## Your goal:
Restate the listing below word for word; no pictures belong in the copy.
▬▬▬▬▬▬▬▬▬▬
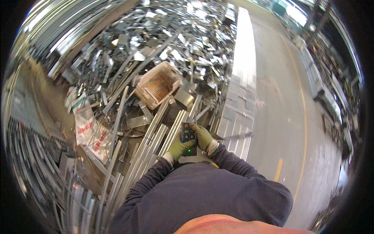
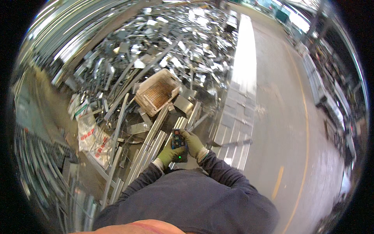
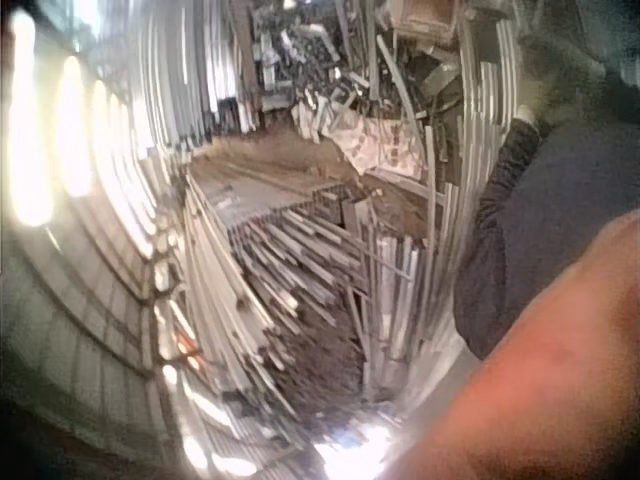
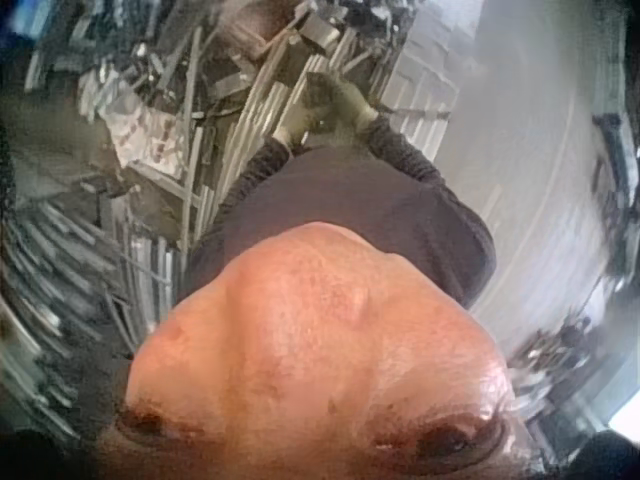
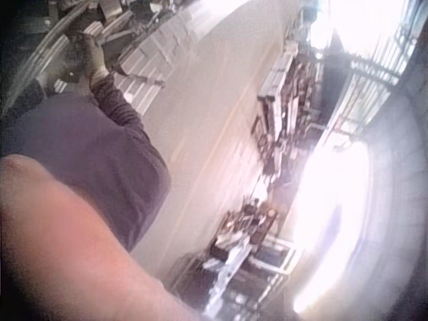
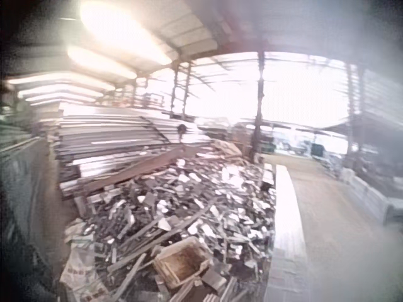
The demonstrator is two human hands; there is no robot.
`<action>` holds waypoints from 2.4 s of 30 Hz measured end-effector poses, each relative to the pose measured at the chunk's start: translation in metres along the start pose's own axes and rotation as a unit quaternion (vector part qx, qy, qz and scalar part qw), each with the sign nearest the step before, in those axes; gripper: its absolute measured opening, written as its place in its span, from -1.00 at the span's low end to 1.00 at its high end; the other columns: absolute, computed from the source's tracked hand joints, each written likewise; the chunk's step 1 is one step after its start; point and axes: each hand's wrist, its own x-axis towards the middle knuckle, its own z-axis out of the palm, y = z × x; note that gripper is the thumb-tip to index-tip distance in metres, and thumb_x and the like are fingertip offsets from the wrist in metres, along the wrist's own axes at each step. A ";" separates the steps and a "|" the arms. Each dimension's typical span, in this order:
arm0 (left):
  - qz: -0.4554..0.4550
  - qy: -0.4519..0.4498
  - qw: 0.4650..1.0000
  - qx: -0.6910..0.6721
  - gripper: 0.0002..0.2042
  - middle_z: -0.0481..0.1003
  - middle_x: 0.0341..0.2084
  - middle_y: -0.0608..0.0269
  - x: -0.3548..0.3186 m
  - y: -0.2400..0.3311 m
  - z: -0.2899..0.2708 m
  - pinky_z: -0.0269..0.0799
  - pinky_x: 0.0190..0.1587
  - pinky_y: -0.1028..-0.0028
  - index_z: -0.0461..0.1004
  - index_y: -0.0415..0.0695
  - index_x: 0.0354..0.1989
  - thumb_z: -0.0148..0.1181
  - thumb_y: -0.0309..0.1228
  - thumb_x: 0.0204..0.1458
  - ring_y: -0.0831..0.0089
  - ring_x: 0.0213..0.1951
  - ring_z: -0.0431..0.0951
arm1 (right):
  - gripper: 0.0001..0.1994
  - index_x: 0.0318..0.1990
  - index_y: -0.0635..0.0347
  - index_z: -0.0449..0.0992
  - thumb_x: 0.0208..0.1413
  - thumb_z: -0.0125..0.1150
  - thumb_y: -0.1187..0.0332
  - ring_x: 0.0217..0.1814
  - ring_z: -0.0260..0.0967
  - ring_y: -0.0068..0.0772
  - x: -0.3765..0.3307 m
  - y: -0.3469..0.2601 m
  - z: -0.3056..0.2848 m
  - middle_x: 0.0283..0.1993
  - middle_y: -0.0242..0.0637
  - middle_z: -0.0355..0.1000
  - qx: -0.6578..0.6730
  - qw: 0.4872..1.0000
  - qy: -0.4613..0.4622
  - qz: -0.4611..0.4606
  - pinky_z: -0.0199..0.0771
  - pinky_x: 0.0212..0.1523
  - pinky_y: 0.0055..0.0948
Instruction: The person operates a handheld remote to control an overhead crane, then walks to a metal sheet stack. They remove a sheet, place it on a cutting machine, and cut it into smaller pieces using the machine. The cut pieces are then moved aside.
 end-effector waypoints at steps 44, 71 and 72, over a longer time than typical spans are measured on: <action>-0.162 -0.553 0.764 0.290 -0.29 0.56 -0.05 0.15 -0.246 -0.158 0.337 0.64 -0.12 0.29 0.26 -0.14 0.31 0.51 -0.21 0.06 0.33 -0.11 0.63 | -0.67 0.10 0.15 0.53 0.37 0.18 0.12 -0.13 0.56 -0.37 -0.514 0.199 -0.146 -0.11 -0.33 0.54 0.198 0.769 0.408 -0.450 0.62 -0.09 -0.35; -0.225 -0.673 0.625 0.326 -0.47 0.56 -0.10 0.21 -0.253 -0.238 0.678 0.67 -0.14 0.30 0.32 -0.11 0.27 0.38 -0.31 0.18 0.35 -0.14 0.65 | -0.62 0.15 0.17 0.59 0.38 0.20 0.10 0.10 0.47 -0.46 -0.696 0.146 -0.378 0.07 -0.28 0.59 0.177 0.614 0.663 -0.389 0.44 0.21 -0.40; -0.213 -0.664 0.619 0.361 -0.46 0.56 -0.12 0.22 -0.259 -0.244 0.694 0.67 -0.15 0.30 0.29 -0.10 0.29 0.38 -0.32 0.18 0.35 -0.15 0.65 | -0.59 0.19 0.16 0.57 0.38 0.21 0.07 0.14 0.46 -0.46 -0.707 0.148 -0.387 0.10 -0.30 0.58 0.229 0.615 0.645 -0.393 0.43 0.22 -0.40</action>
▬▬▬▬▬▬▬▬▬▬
## Reply:
The demonstrator is two human hands; there is no robot.
`<action>` holds waypoints from 2.4 s of 30 Hz measured end-effector poses, each relative to the pose measured at the chunk's start: translation in metres along the start pose's own axes and rotation as a unit quaternion (vector part qx, qy, qz and scalar part qw), each with the sign nearest the step before, in those axes; gripper: its absolute measured opening, written as its place in its span, from -1.00 at the span's low end to 1.00 at its high end; the other columns: absolute, computed from the source's tracked hand joints, each written likewise; the chunk's step 1 is one step after its start; point and axes: each hand's wrist, its own x-axis towards the middle knuckle, its own z-axis out of the palm, y = z × x; note that gripper is the thumb-tip to index-tip distance in metres, and thumb_x and the like are fingertip offsets from the wrist in metres, along the wrist's own axes at each step. A ";" separates the steps and a "|" the arms. Each dimension's typical span, in this order:
arm0 (left):
  - qz: -0.4554..0.4550
  - qy: -0.4519..0.4498
  - qw: 0.4650..1.0000
  - qx: -0.6910..0.6721
  - gripper: 0.0002..0.2042
  - middle_z: -0.0481..0.1003
  - middle_x: 0.0341..0.2084
  - middle_y: -0.0608..0.0269
  - x: -0.3548..0.3186 m
  - y: -0.2400..0.3311 m
  - z: -0.2899..0.2708 m
  - pinky_z: -0.0269..0.0799
  - pinky_x: 0.0190..0.1587
  - pinky_y: -0.1028..-0.0028
  - index_z: -0.0461..0.1004
  - index_y: -0.0415..0.0695
  - index_x: 0.0354..0.1989
  - thumb_z: -0.0148..0.1181
  - thumb_y: -0.0309..0.1228
  - thumb_x: 0.0204..0.1458
  - ring_y: -0.0831..0.0089
  - ring_x: 0.0213..0.1951
  - ring_z: -0.0431..0.0951
arm1 (right):
  - gripper: 0.0001..0.1994
  - index_x: 0.0318..0.1990
  - index_y: -0.0635..0.0347
  - index_z: -0.0449..0.0992
  - thumb_x: 0.0208..0.1413
  - thumb_z: -0.0125..0.1150
  - thumb_y: -0.1187..0.0332
  - ring_x: 0.0217..0.1814
  - ring_z: -0.0260..0.0967
  - ring_y: -0.0068..0.0772
  - x: -0.3765..0.3307 m
  - y: -0.3469..0.2601 m
  - z: -0.3056..0.2848 m
  - middle_x: 0.0283..0.1993
  - middle_y: -0.0242..0.0637
  - middle_z: -0.0355..0.1000
  - qx: -0.6578..0.6730
  - qw: 0.4872..1.0000
  - qy: -0.4613..0.4622
  - qz: -0.4611..0.4606
  - pinky_z: -0.0199..0.0771
  - pinky_x: 0.0212..0.1523
  - pinky_y: 0.0055..0.0948
Instruction: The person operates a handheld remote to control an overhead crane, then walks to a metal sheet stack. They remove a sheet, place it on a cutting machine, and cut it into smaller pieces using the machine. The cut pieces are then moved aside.
 end-effector waypoints at steps 44, 71 and 72, over a longer time than typical spans are measured on: <action>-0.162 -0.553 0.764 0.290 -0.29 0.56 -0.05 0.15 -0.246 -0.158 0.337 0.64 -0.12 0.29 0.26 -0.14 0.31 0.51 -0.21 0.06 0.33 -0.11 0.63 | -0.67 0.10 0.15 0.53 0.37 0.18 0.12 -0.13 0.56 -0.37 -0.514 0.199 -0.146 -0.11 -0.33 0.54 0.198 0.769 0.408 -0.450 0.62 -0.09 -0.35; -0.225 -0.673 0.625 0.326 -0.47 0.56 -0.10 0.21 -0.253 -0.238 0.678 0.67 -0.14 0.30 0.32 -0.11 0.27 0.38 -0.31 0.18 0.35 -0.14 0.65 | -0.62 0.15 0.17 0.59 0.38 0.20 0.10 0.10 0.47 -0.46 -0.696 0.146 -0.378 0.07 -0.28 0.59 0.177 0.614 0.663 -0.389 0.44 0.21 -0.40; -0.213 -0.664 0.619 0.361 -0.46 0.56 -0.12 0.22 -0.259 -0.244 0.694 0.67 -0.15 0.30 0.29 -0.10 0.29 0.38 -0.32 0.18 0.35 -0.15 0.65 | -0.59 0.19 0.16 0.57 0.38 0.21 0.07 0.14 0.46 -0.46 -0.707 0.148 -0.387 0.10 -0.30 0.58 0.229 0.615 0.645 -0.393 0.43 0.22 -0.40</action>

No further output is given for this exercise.